Constant-Time Comparison Is Mandatory

The single most common HMAC implementation bug is comparing signatures with == or strcmp. Standard string comparison short-circuits on the first differing byte, which leaks how many leading bytes were correct. An attacker who can send many requests and measure response time can recover the signature byte by byte. This is not theoretical. It has been used in real attacks against real production systems.

Always use the constant-time comparison helper from your standard library: crypto.timingSafeEqual in Node, hmac.compare_digest in Python, hmac.Equal in Go, MessageDigest.isEqual in Java.

Replay Protection

HMAC proves the message is authentic. It does not prove the message is fresh. An attacker who captures a valid signed request can replay it later and your verification will still pass. Defenses:

• Include a timestamp in the signed payload. Reject anything older than 5 minutes. This is the pattern Stripe and AWS use.
• Include a nonce if the same payload could legitimately be sent twice. Store nonces server-side until they expire.
• Use TLS so attackers cannot capture the signed request in the first place. HMAC is not a substitute for transport security, it is a complement to it.
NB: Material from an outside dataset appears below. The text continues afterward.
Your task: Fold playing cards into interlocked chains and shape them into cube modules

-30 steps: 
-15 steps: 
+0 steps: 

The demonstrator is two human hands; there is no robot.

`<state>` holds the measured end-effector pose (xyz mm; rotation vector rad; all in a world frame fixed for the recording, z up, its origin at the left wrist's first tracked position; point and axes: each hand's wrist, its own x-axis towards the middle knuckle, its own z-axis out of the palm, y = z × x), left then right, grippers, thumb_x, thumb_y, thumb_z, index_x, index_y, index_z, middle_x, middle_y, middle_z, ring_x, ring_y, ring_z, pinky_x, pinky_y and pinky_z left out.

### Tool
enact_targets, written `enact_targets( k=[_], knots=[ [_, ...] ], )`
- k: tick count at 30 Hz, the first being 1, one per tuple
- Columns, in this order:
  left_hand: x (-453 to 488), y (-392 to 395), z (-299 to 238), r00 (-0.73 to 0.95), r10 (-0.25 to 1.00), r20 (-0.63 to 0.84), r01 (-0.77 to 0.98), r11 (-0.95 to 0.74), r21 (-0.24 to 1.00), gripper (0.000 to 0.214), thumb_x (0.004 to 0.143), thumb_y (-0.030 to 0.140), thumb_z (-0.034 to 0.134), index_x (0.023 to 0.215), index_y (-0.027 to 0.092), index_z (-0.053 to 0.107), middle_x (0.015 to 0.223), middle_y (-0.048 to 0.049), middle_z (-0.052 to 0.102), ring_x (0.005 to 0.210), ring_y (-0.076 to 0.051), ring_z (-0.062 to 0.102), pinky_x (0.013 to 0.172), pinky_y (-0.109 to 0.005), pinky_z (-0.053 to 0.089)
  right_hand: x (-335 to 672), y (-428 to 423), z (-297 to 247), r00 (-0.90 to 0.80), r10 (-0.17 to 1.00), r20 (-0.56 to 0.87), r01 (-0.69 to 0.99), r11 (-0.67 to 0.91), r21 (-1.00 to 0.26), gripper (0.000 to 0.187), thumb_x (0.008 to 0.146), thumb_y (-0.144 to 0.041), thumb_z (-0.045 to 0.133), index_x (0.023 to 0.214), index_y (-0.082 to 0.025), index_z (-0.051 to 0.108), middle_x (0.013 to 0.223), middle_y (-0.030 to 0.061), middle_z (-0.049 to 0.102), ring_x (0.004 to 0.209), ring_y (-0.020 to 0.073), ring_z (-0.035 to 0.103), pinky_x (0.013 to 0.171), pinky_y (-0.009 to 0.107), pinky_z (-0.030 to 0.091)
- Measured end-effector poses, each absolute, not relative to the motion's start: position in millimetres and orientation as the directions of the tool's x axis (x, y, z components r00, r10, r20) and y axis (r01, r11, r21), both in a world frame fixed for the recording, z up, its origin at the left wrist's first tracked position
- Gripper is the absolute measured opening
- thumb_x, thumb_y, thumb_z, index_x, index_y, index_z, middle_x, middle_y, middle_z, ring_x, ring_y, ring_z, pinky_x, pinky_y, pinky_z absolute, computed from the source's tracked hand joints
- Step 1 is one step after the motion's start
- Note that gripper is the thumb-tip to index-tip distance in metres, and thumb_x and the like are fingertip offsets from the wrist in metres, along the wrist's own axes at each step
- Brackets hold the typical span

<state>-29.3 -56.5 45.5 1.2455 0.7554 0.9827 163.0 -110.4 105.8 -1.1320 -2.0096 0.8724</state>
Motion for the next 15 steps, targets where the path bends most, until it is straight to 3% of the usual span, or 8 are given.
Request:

HMAC vs JWT vs Digital Signatures

• HMAC uses a shared secret. Both sides hold the same key. Anyone with the key can both sign and verify. Best for two-party machine-to-machine integrations.
• JWT (HS256) is literally HMAC-SHA256 wrapped in a JSON token format. Same security properties, different envelope. See our JWT guide for the full picture.
• JWT (RS256, ES256) uses asymmetric signatures. The signer holds a private key, verifiers hold only the public key. Use this when you have many verifiers and do not want to share a secret with all of them.
• Digital signatures (raw RSA, ECDSA, Ed25519) are the underlying primitive for the asymmetric case. They cost more CPU than HMAC but support public verification.

Common Mistakes

• Parsing JSON before verifying. Always HMAC the raw bytes of the request body, not a re-serialized version. Reserialization changes whitespace and key order and the signature will not match.
• Using the same key everywhere. Use a different HMAC key per environment, per integration, and per purpose. Rotate them on a schedule.
• Logging the secret. Webhook secrets end up in stack traces and request logs more often than anyone admits. Filter them at the logger level.
• Short keys. HMAC keys should be at least as long as the hash output: 32 bytes for HMAC-SHA256. Random bytes, not a human-typed string.
• Forgetting case. Hex signatures may arrive uppercase or lowercase depending on the sender. Normalize before comparing, or compare the raw bytes.

TL;DR

• HMAC = keyed hash. Proves a message came from someone with the shared secret.
• Use HMAC-SHA256 by default. Do not invent your own MAC.
• Sign the raw bytes, never a re-serialized version.
• Always compare with a constant-time function. Never ==.
• Add a timestamp to the signed payload to block replays.
• Use long, random keys. Rotate them. Never log them.